Política
50 anos das autonomias. Madeira e Açores querem "ambição" e reflexão "sem paternalismos e declarações de amor"
Entre o investimento estratégico e a revisão da Lei de Finanças Regionais, os presidentes dos Governos Regionais dos Açores e da Madeira encaram os 50 anos da Autonomia das Regiões Autónomas como uma oportunidade para refletir, de forma séria, sobre o futuro. José Manuel Bolieiro e Miguel Albuquerque vão discursar esta sexta-feira na sessão comemorativa com que a Assembleia da República vai assinalar meio século das autonomias regionais. Em declarações à rádio pública enumeram desafios e prioridades para os próximos 50 anos.
“É quase unânime que uma das maiores conquistas da democracia portuguesa foi sem dúvida a conquista das autonomias políticas por parte dos arquipélagos”, afirma Miguel Albuquerque em declarações à RTP Antena 1.
A autonomia trouxe conquistas, sublinha o presidente do Governo Regional da Madeira, mas o passar dos anos exige também uma “reflexão séria” sobre o que ainda é necessário fazer, “sem complexos, paternalismos e declarações de amor”.
“Quais as soluções para uma região que, apesar de continuar a desenvolver-se, tem sempre problemas estruturais de outra periferia, distanciamento e insularidade”, questiona o líder do executivo madeirense, que pede “soluções no quadro legislativo” que permitam tomar decisões “adequadas” ao território, defendendo desde logo "mais poderes" para as Assembleias Legislativas Regionais.
“É necessária uma revisão constitucional consonante com aquilo que são os desejos e as necessidades prospetivas de desenvolvimento da Madeira; uma revisão da Lei de Finanças Regionais que está completamente desatualizada; e também os investimentos fundamentais no quadro da defesa nacional e da defesa europeia.”, enumera Miguel Albuquerque.
“Temos um futuro mais ambicioso do que porventura toda a nossa história”
De olhos postos no futuro, José Manuel Bolieiro vê no assinalar dos 50 anos das autonomias regionais uma oportunidade. “A minha perspetiva é transformar o conceito da autonomia - que já foi progressiva, que já foi tranquila, que é de responsabilidade - numa autonomia de conhecimento, de valorização dos territórios”, refere, em declarações à rádio pública.

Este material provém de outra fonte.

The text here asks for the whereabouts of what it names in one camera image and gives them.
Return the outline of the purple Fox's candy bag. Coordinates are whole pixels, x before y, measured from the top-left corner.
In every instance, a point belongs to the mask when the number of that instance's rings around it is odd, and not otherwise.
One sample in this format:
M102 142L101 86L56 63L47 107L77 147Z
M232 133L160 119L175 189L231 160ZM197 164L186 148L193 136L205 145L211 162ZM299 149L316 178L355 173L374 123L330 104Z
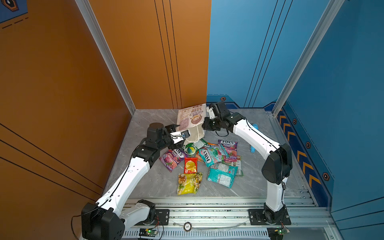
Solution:
M186 154L181 149L168 150L159 159L165 167L172 172L179 163L186 158Z

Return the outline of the white paper bag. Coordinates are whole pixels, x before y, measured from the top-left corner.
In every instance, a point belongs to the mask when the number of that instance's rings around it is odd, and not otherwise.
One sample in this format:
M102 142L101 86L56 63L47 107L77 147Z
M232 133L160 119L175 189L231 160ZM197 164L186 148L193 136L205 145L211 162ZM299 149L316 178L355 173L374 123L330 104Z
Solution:
M177 131L188 130L190 136L186 139L184 146L190 143L197 143L205 135L203 123L207 116L207 105L201 104L189 108L180 109L177 117Z

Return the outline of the teal Fox's candy bag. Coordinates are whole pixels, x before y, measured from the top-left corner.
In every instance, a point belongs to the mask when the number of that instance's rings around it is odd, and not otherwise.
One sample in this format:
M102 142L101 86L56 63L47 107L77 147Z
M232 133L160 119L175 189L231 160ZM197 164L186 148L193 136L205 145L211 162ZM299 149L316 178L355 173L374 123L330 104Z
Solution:
M199 149L199 155L207 167L220 163L229 158L228 153L222 145L212 145Z

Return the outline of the teal white candy bag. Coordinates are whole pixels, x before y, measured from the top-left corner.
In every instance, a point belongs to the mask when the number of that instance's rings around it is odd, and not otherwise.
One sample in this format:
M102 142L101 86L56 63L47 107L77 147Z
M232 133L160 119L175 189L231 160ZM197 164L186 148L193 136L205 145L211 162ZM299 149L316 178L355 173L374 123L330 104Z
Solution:
M237 171L238 167L216 163L210 166L207 180L213 183L218 183L230 189L235 181Z

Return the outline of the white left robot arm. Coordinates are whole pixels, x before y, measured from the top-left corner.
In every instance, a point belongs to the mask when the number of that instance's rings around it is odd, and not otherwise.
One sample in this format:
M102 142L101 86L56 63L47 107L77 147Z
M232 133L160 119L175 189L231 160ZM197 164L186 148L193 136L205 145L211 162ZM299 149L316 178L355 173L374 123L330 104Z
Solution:
M139 200L133 207L124 210L129 196L160 157L162 150L181 147L190 137L188 130L178 132L177 125L164 126L152 123L147 136L134 149L129 164L111 188L96 203L87 203L81 218L83 240L120 240L127 228L138 223L149 225L156 219L156 205Z

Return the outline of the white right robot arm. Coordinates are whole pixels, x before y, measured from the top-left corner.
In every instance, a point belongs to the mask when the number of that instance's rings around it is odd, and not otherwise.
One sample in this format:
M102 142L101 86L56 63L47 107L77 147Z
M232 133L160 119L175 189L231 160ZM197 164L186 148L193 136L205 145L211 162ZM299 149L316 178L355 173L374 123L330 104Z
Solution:
M249 210L251 225L291 225L284 196L286 183L293 168L292 149L279 144L254 128L243 115L230 112L224 102L207 107L203 129L225 129L249 143L264 158L262 174L267 181L267 198L263 210Z

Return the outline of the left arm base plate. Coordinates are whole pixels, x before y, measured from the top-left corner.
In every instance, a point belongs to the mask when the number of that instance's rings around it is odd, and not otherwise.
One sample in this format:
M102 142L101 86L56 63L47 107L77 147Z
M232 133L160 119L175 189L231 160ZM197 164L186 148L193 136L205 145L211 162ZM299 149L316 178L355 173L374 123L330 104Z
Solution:
M170 220L170 210L169 209L156 209L154 216L149 217L148 220L139 222L136 226L155 226L158 222L161 226L167 226Z

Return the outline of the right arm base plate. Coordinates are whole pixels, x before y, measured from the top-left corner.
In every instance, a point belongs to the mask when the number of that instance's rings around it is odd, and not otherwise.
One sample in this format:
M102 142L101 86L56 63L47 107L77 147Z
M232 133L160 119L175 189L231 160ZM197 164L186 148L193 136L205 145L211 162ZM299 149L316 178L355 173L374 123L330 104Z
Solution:
M252 226L258 225L281 225L289 226L292 224L287 208L283 207L278 212L263 209L249 209L249 220Z

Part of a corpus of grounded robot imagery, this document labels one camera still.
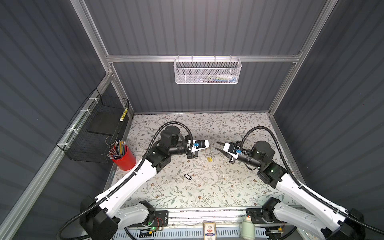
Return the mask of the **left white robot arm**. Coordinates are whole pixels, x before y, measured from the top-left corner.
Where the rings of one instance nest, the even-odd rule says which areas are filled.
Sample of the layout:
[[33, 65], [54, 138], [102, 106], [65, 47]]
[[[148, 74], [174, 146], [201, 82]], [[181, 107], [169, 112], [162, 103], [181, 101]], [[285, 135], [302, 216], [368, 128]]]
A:
[[151, 226], [156, 210], [147, 201], [121, 210], [122, 205], [139, 187], [166, 167], [173, 155], [186, 155], [193, 159], [200, 150], [209, 147], [208, 140], [195, 140], [184, 124], [171, 121], [162, 125], [153, 136], [138, 165], [95, 198], [81, 203], [80, 225], [86, 231], [80, 239], [109, 240], [118, 230], [132, 225]]

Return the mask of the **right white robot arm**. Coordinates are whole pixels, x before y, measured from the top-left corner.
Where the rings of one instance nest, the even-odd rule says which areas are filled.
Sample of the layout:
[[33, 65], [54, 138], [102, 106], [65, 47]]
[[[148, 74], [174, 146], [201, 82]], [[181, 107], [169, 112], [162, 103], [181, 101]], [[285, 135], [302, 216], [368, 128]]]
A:
[[348, 211], [295, 179], [288, 170], [274, 162], [275, 151], [266, 141], [258, 141], [251, 150], [241, 150], [240, 143], [221, 143], [220, 152], [231, 162], [238, 160], [258, 169], [262, 182], [289, 196], [304, 210], [293, 208], [276, 198], [269, 198], [262, 206], [263, 220], [278, 220], [304, 230], [320, 240], [363, 240], [365, 228], [351, 220], [363, 220], [357, 210]]

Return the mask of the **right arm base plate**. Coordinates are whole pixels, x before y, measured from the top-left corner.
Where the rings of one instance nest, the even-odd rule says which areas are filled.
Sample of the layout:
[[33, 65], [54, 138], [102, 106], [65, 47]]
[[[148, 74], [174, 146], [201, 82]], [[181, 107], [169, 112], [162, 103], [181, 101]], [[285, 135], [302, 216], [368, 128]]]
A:
[[284, 223], [279, 221], [273, 214], [265, 214], [263, 208], [247, 208], [246, 215], [251, 218], [253, 224], [278, 224]]

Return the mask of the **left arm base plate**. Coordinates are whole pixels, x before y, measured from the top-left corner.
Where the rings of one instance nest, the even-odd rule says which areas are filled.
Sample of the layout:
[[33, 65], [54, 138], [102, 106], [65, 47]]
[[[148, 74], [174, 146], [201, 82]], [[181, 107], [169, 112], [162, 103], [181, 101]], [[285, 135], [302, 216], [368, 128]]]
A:
[[166, 227], [169, 220], [169, 211], [155, 211], [154, 216], [143, 223], [131, 225], [133, 227]]

De olhos postos no futuro, José Manuel Bolieiro vê no assinalar dos 50 anos das autonomias regionais uma oportunidade. “A minha perspetiva é transformar o conceito da autonomia - que já foi progressiva, que já foi tranquila, que é de responsabilidade - numa autonomia de conhecimento, de valorização dos territórios”, refere, em declarações à rádio pública.
O presidente do Governo Regional açoriano assume que a afirmação das potencialidades dos Açores é um “desafio”. “Não é difícil transportar palavras de afirmação geopolítica, geostratégica e geoeconómica. O que é preciso, e é mais difícil, é concretizar em investimento público estratégico, em infraestruturas, em consórcios de investimento para esse potencial que é, provavelmente, muito maior do que se for de afirmação regional ou até nacional”, sublinha José Manuel Bolieiro, que acrescenta: “É de afirmação comunitária da União Europeia, é de afirmação transatlântica e é de afirmação internacional, para uma economia cada vez mais global”.
E há áreas de atuação cruciais. “A transição climática, a transição digital, a transição energética. Tudo passará pelo mar, tudo passará pela relação transatlântica, tudo passará por investimentos em infraestruturas críticas para estes domínios: não só no conhecimento do mar e da economia azul, como também no conhecimento do acesso ao espaço e na relação que as comunicações, através de cabos submarinos de fibra óptica ou através de uma constelação de satélites, pode permitir conhecer para efeitos de economia de precisão, de transformação digital e de afirmação de soberania nos territórios", resume.
“Eu acho que nós temos um futuro muito mais ambicioso do que porventura toda a nossa história, que já é secular, quer enquanto região, quer enquanto país”, defende ouvido pela RTP Antena 1.